Is there any phrase of the form "A and not-A" that is meaningful?
We can imagine vernacular expressions with that form that carry meaning. I could say, "I do like France and at the same time I don't like France ... I like it as a place to visit but I wouldn't want to live there." Perhaps the truth of the terms used in a statement can vary in the time it takes to make the utterance. If I'm flicking a switch, I could say, "The light is on and ... the light is off (hence not on)" and say something not only meaningful but true.
But here we are talking about the sense of a proposition not statements made in ordinary language, which have looser requirements for carrying meaning.

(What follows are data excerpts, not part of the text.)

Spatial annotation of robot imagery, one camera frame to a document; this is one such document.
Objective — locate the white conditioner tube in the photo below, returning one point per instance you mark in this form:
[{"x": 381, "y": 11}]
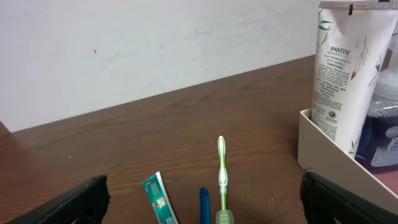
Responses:
[{"x": 352, "y": 41}]

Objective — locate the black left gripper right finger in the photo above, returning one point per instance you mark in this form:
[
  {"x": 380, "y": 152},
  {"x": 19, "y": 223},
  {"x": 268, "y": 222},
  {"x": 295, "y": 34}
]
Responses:
[{"x": 324, "y": 202}]

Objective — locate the green toothpaste tube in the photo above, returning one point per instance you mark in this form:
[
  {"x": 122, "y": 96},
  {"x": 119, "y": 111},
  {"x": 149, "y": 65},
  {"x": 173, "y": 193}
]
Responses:
[{"x": 159, "y": 200}]

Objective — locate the blue disposable razor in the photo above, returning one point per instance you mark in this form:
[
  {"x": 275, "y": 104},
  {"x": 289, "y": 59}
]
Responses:
[{"x": 205, "y": 215}]

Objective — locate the green white toothbrush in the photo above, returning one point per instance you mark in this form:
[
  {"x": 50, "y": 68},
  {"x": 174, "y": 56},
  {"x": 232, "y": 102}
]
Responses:
[{"x": 224, "y": 216}]

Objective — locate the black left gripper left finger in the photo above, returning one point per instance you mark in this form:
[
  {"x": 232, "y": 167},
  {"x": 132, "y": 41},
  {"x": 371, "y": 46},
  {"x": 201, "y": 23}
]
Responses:
[{"x": 85, "y": 203}]

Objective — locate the white box with pink interior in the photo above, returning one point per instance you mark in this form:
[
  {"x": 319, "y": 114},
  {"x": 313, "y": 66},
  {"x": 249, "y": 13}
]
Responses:
[{"x": 319, "y": 154}]

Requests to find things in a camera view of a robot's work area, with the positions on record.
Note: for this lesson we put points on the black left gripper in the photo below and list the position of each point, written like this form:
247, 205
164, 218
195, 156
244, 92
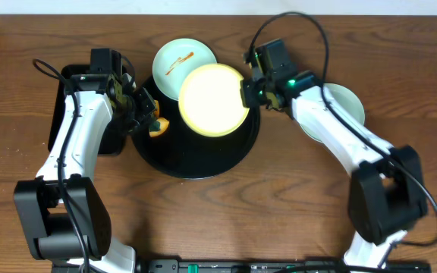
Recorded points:
146, 113

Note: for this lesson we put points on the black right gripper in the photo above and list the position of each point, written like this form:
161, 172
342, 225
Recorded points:
249, 99

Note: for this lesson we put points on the orange green sponge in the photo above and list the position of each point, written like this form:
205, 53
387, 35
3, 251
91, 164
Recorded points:
159, 124

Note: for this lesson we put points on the yellow plate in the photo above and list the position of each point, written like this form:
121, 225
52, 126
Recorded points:
210, 100

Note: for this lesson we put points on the light green plate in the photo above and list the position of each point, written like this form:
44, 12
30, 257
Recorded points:
349, 102
175, 60

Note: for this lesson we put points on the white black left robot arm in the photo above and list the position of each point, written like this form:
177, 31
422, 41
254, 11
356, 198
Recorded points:
62, 216

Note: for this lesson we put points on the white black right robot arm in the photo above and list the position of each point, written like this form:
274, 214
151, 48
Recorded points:
387, 194

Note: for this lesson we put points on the rectangular black tray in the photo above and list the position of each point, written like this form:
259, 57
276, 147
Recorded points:
113, 139

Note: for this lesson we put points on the round black tray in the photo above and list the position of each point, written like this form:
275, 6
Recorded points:
180, 152

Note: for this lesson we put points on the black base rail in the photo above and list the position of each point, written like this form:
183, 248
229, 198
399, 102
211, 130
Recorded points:
174, 266

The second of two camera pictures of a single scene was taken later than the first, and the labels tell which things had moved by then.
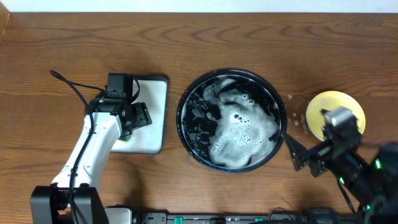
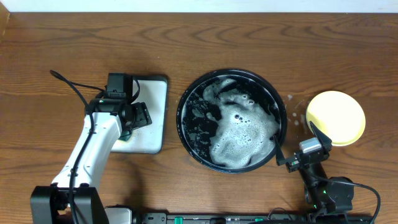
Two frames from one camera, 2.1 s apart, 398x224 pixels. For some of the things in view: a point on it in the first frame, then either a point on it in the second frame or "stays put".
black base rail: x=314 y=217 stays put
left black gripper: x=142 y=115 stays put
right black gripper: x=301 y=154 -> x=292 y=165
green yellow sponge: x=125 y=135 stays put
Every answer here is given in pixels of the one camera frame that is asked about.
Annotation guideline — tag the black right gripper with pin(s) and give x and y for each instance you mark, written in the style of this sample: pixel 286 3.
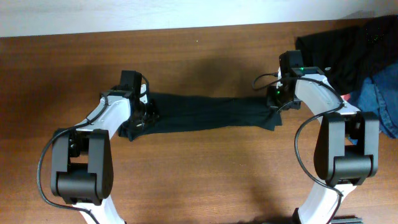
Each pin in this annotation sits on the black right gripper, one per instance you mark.
pixel 272 101

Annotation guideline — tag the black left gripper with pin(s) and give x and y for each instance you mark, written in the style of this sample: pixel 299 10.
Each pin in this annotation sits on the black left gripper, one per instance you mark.
pixel 144 116

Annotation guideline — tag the dark green cloth garment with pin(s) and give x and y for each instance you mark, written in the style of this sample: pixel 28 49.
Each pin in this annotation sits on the dark green cloth garment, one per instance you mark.
pixel 169 113

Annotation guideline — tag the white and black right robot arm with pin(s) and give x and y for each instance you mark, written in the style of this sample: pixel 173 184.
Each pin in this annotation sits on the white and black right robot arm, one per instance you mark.
pixel 347 148

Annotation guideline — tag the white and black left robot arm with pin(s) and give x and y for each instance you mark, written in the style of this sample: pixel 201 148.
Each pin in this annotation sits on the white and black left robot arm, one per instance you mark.
pixel 82 167

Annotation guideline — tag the blue denim jeans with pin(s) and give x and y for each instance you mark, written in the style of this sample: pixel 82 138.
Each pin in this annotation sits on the blue denim jeans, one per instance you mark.
pixel 378 94

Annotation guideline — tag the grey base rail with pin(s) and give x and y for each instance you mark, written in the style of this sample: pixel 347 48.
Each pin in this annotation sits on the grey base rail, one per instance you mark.
pixel 347 220

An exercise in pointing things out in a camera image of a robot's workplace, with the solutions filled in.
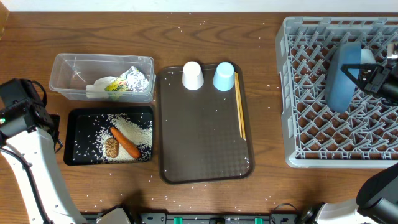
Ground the white paper napkin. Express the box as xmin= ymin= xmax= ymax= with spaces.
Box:
xmin=86 ymin=76 xmax=116 ymax=99

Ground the grey dishwasher rack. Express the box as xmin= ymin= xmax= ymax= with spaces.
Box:
xmin=275 ymin=17 xmax=397 ymax=169

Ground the dark blue plate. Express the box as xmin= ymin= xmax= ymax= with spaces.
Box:
xmin=325 ymin=42 xmax=361 ymax=113

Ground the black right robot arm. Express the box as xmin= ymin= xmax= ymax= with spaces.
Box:
xmin=296 ymin=63 xmax=397 ymax=223

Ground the pile of rice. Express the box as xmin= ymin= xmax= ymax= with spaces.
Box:
xmin=93 ymin=113 xmax=152 ymax=163

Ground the light blue plastic cup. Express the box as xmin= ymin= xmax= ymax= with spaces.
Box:
xmin=213 ymin=62 xmax=235 ymax=91

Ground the brown food scrap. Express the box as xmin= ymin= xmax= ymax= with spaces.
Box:
xmin=104 ymin=138 xmax=119 ymax=158

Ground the orange carrot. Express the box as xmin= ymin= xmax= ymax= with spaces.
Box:
xmin=110 ymin=127 xmax=141 ymax=159

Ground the clear plastic bin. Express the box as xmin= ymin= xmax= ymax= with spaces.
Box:
xmin=49 ymin=53 xmax=156 ymax=103

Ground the black plastic tray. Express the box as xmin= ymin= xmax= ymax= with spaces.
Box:
xmin=63 ymin=106 xmax=154 ymax=166

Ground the white plastic cup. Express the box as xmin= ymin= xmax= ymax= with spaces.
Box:
xmin=182 ymin=61 xmax=204 ymax=90

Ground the wooden chopstick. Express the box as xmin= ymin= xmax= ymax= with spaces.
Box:
xmin=235 ymin=72 xmax=246 ymax=140
xmin=234 ymin=72 xmax=243 ymax=138

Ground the foil snack wrapper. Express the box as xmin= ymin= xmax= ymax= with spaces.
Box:
xmin=104 ymin=66 xmax=149 ymax=100

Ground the light blue bowl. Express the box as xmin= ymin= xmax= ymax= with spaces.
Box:
xmin=360 ymin=49 xmax=376 ymax=65

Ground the dark brown serving tray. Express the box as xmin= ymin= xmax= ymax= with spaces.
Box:
xmin=156 ymin=64 xmax=255 ymax=185

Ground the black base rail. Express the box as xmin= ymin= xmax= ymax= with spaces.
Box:
xmin=80 ymin=212 xmax=305 ymax=224

If we are speaking of the logical sense of a proposition, we strip away this vagueness and the contingencies of expression. Both instances of the term are supposed to carry precisely the same sense. The "indexicals" in the proposition, such as I, here, and now are translated into their referents. The above examples would be rendered as something like:
"I (Person A) like France (in the sense of being a place to visit) and I don't like France (in the sense of being a place to live)"
"The light is on (at t1) and the light is off (at t2)"
So they are not cases of "A and not-A".
Let's take the last example and change it so that we are forming an 'A and not-A' proposition. "The light is on and the light is off". Is it meaningful or just false?
I am assuming that different theories of language and meaning will have different answers to this so I am open to all approaches.